We started talking on FB when I was 21 and she was 19, but let's ignore borderline pedophilia for the sake of misplaced romanticism. She was my sister's friend's sister (what do you mean that's creepy?)
Anyway, I was watching my friends turn into a brigade of brown chaddi terrorists back in Nagpur, while she was living her best life in Bombay. Cut to 3 months later, we met and I tried impressing her so hard, by making up stories about women who liked me.
My chaddi friends were right about girls from South Bombay being dense as fuck, because she liked it. Or it could be the fact that she was barely an adult with an underdeveloped frontal lobe. Anyway, on our third meeting, I asked her out and she said it was too soon.
I had moved to Bombay by then and persistently met her every day. Few weeks later, we were on a drive and she drops this bomb that she was expecting a kiss. I was stunned, as anyone would be.
My Nagpur ass knew only one way to react, and that was to scream 'Yes!' using so much of my lung power that even coronavirus would have muttered jesus fucking christ, and do a victory dance, which she seemed to enjoy. I'm glad that she had a type and that type was incel.
But later that year she moved to New York, and the time difference got to us, more than my inherent fear that she was doing white dudes while I slept here in Chembur. We fought a lot, and sometimes ended up not speaking for 10 days at a stretch.
I used this time to find someone new on Tinder, and when she finally got fed up with my behavior and texted that it was over, I replied with 'OK'. This was also the time when I listened to the Kabir Singh soundtrack on loop for days. What a movie, what a character.
5 months later, the women on Tinder realised how much of a moron I am, and this was an incredibly difficult period in my life. Did you get that? AN INCREDIBLY DIFFICULT PERIOD OKAY. The definition of struggle can't invalidate my personal experiences fuck you.
So I texted her asking if she wanted to get back with me, because I knew that no self-respecting individual would do that. But this is where life surprises you. She didn't ask me to fuck off, and instead welcomed me with open arms.
I don't know what is with these girls who go to NYU and LSE, but do you have to donate braincells to get in there, and then come back with an accent and everything that's wrong with the diaspora?. Sorry for being articulate there for a second. I digress.
5 years down the line, she gets back to India, and on her first week back, I propose with a, wait for it, knock-knock joke. Please don't throw up in your mouth, but it went like this:

Knock knock
Who's there?
Will
Will who
Will who marry me?

She didn't get married to will who
Sorry for that joke. Anyway back to the story.

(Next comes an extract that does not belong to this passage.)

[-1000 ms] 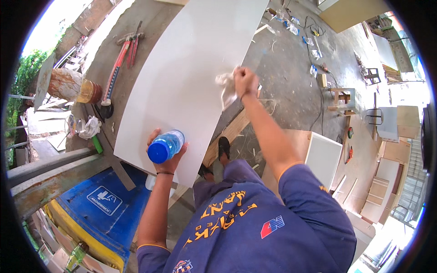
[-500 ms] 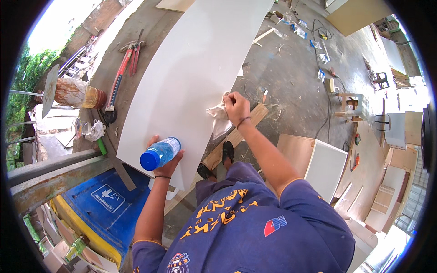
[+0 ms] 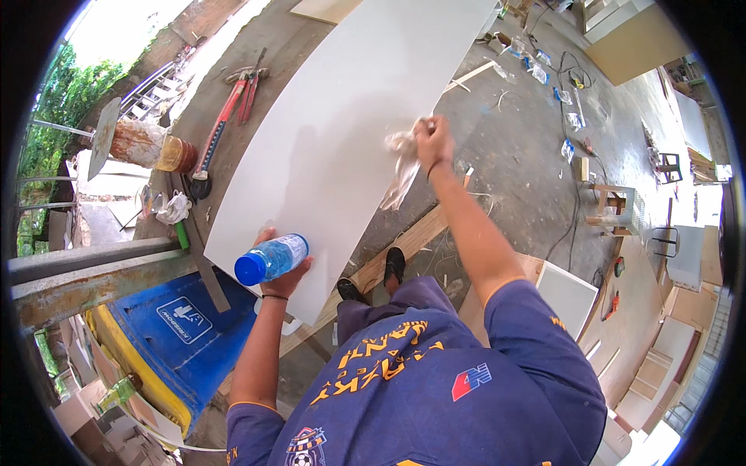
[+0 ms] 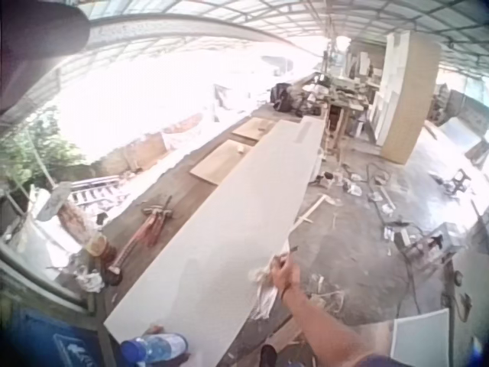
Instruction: The person cleans a white furniture panel using a cloth and liquid from a blue bottle, then marks a circle on the panel using a round template and a pencil.
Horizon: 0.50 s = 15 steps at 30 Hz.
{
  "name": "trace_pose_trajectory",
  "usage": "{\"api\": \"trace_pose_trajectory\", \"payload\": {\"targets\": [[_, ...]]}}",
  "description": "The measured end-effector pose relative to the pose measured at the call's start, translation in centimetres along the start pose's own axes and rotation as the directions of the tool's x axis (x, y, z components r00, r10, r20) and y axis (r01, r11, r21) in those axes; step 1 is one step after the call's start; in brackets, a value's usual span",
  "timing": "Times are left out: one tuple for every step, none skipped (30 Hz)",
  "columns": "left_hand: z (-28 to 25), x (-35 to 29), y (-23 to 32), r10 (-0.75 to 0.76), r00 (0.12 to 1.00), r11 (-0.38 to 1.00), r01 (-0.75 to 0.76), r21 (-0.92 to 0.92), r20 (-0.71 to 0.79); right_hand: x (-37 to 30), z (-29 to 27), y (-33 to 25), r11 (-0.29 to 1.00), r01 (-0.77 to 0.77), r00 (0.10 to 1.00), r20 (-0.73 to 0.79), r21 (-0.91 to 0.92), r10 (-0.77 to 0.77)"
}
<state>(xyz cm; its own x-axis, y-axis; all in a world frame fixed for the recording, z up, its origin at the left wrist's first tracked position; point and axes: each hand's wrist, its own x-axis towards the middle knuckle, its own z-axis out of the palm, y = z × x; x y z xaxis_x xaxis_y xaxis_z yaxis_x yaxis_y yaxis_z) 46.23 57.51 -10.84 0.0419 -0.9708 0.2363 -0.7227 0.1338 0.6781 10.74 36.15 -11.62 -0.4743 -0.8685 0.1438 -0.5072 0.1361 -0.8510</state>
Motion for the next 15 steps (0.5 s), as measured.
{"api": "trace_pose_trajectory", "payload": {"targets": [[-0.1,0.0,0.1,-0.01,1.0,1.0,0.01,0.012,0.004,1.5,0.0,-0.5,0.997,-0.08,0.994,-0.068,0.01,0.08],[-0.2,0.0,0.1,-0.017,1.0,1.0,0.017,0.022,0.007,1.3,0.1,-0.4,0.995,-0.099,0.994,-0.038,0.017,0.099],[-0.3,-0.1,0.1,-0.016,1.0,0.999,0.015,0.045,0.011,1.1,0.2,-0.3,0.993,-0.118,0.993,-0.01,0.023,0.119],[-0.4,-0.2,0.1,-0.012,1.0,0.998,0.011,0.068,0.016,0.6,0.3,-0.1,0.99,-0.139,0.99,0.016,0.028,0.138],[-0.4,-0.4,0.1,-0.015,1.0,0.996,0.013,0.088,0.021,-1.6,0.6,0.5,0.986,-0.164,0.981,0.114,0.033,0.16],[-0.4,-0.5,-0.1,-0.015,1.0,0.998,0.015,0.063,0.007,-5.1,0.7,0.0,0.984,-0.172,0.975,0.15,0.042,0.164],[-0.5,-0.7,-0.3,-0.014,1.0,0.999,0.014,0.035,-0.003,-7.8,0.7,-0.4,0.982,-0.183,0.968,0.182,0.048,0.171],[-0.4,-0.8,-0.4,-0.01,1.0,1.0,0.01,0.006,-0.011,-8.2,0.6,-0.3,0.974,-0.218,0.958,0.207,0.069,0.2],[-0.2,-0.8,-0.6,-0.002,1.0,1.0,0.002,-0.004,-0.021,-8.5,0.5,-0.1,0.963,-0.253,0.946,0.232,0.088,0.228],[0.0,-0.8,-0.8,0.005,1.0,1.0,-0.005,-0.013,-0.031,-8.6,0.5,0.1,0.951,-0.289,0.932,0.258,0.107,0.254],[0.1,-0.7,-0.8,0.017,0.999,1.0,-0.018,-0.02,-0.031,-6.9,0.8,0.6,0.929,-0.324,0.939,0.176,0.179,0.294],[0.1,-0.6,-0.5,0.026,0.999,1.0,-0.026,0.001,-0.026,-5.5,0.9,0.7,0.923,-0.337,0.936,0.172,0.184,0.307],[0.0,-0.3,0.0,0.038,0.999,0.999,-0.038,0.022,-0.024,-4.0,0.7,0.3,0.919,-0.345,0.934,0.165,0.19,0.317],[-0.1,-0.1,0.2,0.051,0.998,0.998,-0.05,0.039,-0.025,-3.4,0.6,0.0,0.916,-0.35,0.933,0.158,0.196,0.323],[-0.4,-0.1,0.3,0.04,0.999,0.997,-0.039,0.06,-0.005,-4.0,0.4,-0.1,0.937,-0.315,0.944,0.155,0.154,0.292]]}}
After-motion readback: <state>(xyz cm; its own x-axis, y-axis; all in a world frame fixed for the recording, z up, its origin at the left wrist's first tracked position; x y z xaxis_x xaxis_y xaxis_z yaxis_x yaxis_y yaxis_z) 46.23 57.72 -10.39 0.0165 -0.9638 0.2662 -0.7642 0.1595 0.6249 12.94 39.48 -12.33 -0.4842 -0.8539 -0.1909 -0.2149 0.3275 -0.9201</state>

At this point, this is more of a social experiment than a relationship, but she says yes to *that proposal* also. That was the moment when I understood what Sir Alex Ferguson felt when he said 'Football, bloody hell.'
In 11 months, we got married, and she has not left me (yet) even after enduring my complete lack of expression throughout. It is cute how she thinks that making breakfast once a year or baking a shitty cake is me trying to put effort into the relationship.
In conclusion, all I have to say is that unconditional love is possible. All it needs is a red flag of a man and a hopelessly colourblind woman who never give up on each other.
I tried, but could never really match up to the cringe of the original.